By Army Sgt. 1st Class Tyrone C. Marshall Jr.
American Forces Press Service
WASHINGTON, Feb. 28, 2013 – The Defense Department continues to work toward transformation into a joint information environment with defense industry and interagency partners, a senior DOD official said here today.
Robert J. Carey, the Defense Department’s principal deputy chief information officer, discussed the government’s information technology efforts to protect the nation’s cyberspace during a panel at the 12th annual AFCEA Homeland Security Conference.
“The information sharing and collaboration with both the interagency and industry — specifically with our defense industrial base program -– is really starting to take off,” he said.
During his annual State of the Union address, President Barack Obama announced a new cybersecurity policy intended to establish a framework for a voluntary process for defense industry and government agencies to share information regarding cyberattacks and potential security risks to the nation’s critical infrastructure.
“We have about 75 percent of our ‘spend’ covered by companies in the program, which is significant,” Carey said. “We also have about 75 companies now in the program. We are really making great strides in ensuring the defense industrial base is moving information back and forth across the perimeters, and we are sharing with them to raise the security bar.”
This huge transformation of becoming a joint information environment is gaining speed and momentum, he said.

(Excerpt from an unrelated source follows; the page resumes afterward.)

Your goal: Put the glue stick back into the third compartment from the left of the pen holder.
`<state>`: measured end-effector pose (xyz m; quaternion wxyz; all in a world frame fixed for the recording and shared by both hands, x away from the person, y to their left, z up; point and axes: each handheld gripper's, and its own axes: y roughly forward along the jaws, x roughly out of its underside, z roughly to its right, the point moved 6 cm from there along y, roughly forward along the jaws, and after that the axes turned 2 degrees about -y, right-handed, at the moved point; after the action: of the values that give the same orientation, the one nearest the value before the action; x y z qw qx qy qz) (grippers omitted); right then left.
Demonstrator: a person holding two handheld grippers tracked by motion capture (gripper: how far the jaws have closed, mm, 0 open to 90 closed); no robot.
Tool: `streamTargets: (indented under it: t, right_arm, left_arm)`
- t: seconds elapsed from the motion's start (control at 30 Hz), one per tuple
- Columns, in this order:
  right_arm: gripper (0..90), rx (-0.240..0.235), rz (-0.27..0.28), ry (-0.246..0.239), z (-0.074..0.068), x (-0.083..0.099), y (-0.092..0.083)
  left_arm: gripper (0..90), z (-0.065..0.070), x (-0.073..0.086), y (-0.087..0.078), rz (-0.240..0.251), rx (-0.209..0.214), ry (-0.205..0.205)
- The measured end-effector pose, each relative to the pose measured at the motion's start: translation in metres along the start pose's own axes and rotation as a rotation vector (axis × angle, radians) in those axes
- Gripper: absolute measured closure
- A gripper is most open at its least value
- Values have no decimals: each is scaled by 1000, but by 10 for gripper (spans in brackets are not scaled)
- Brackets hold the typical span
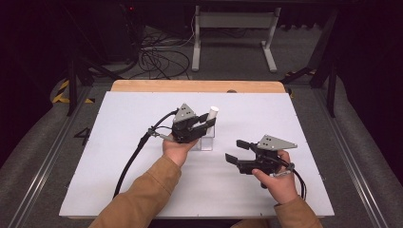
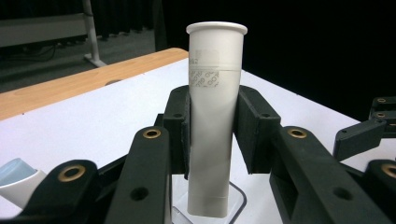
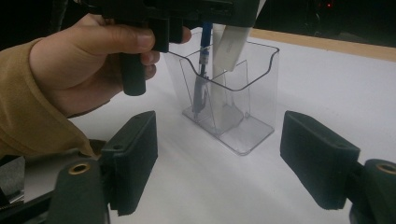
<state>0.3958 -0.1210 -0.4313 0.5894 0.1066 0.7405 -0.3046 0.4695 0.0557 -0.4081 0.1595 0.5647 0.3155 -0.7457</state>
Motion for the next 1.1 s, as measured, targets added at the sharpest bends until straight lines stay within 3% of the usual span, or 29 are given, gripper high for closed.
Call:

Though the U.S. cyber environment is huge, the ability to standardize, consolidate, secure and enable access from anywhere and with any device is growing, Carey said. “We are on that path, and we have all the services marching with us to deliver that outcome,” he added. “So that’s a huge success for us.”
Carey also listed priorities for the future of the Defense Department’s information sector.
“[One of] the top ones that come to my mind is continuing to roll out this joint information environment architecture,” he said. “And what I mean by that is the [specifications] and standards that the military services will then drive their networks to as they do tech refresh.”
Another priority is dealing with a cyber environment that contains a great deal of redundant security infrastructure that doesn’t provide any value, Carey said. “But it was set up to wall off an enclave,” he added, “and we can take it out.” Officials are working to roll in continuous monitoring, he added, to automate the detection of anomalous behavior, enabling them to attack and dispose of threats rapidly.
Carey said the third priority is providing command and control to the U.S. military to enable enhanced communications for an environment that will be a “very different environment in three years than it is today.”
“To move [communications] down to a dismounted soldier from a squad, company or platoon is a very difficult feat,” he said, “but the benefits that we gain are tremendous.”
Carey also cited “building out” DOD’s mobility capabilities, allocating satellite communications, taking advantage of commercial technologies, third-party software, and an ecosystem built out by the Defense Information Systems Agency.
“Cloud technologies are going to play into the end state of the joint information environment, which will enable us the access to this ubiquitous information in DOD,” he added.
Carey also noted the budget has been a powerful catalyst for action.
“The question is … ‘How do you get everybody going in that similar direction when sort of pinched in the wallet?’” he asked. “But moving towards a more centralized environment, taking control of the legacy that’s been around for years and years and years, and then moving the organization in that positive direction — that’s really the difficulty.”
Lastly, Carey said he sees the joint information environment workforce — the people who run, operate and defend the network on behalf of national security — as a critical resource for the future. It will be important, he said, to move them from the older lexicon of information technology to the cyber workforce, and to align the skills, training and standards that they need to succeed now and in the future.
“That’s a moving and evolving journey for the 230,000 people that do it on our behalf,” Carey said. “So I imagine [that in] the future we have a far more capable workforce on a far more accessible network that has a dramatically reduced risk to cyber security threats.”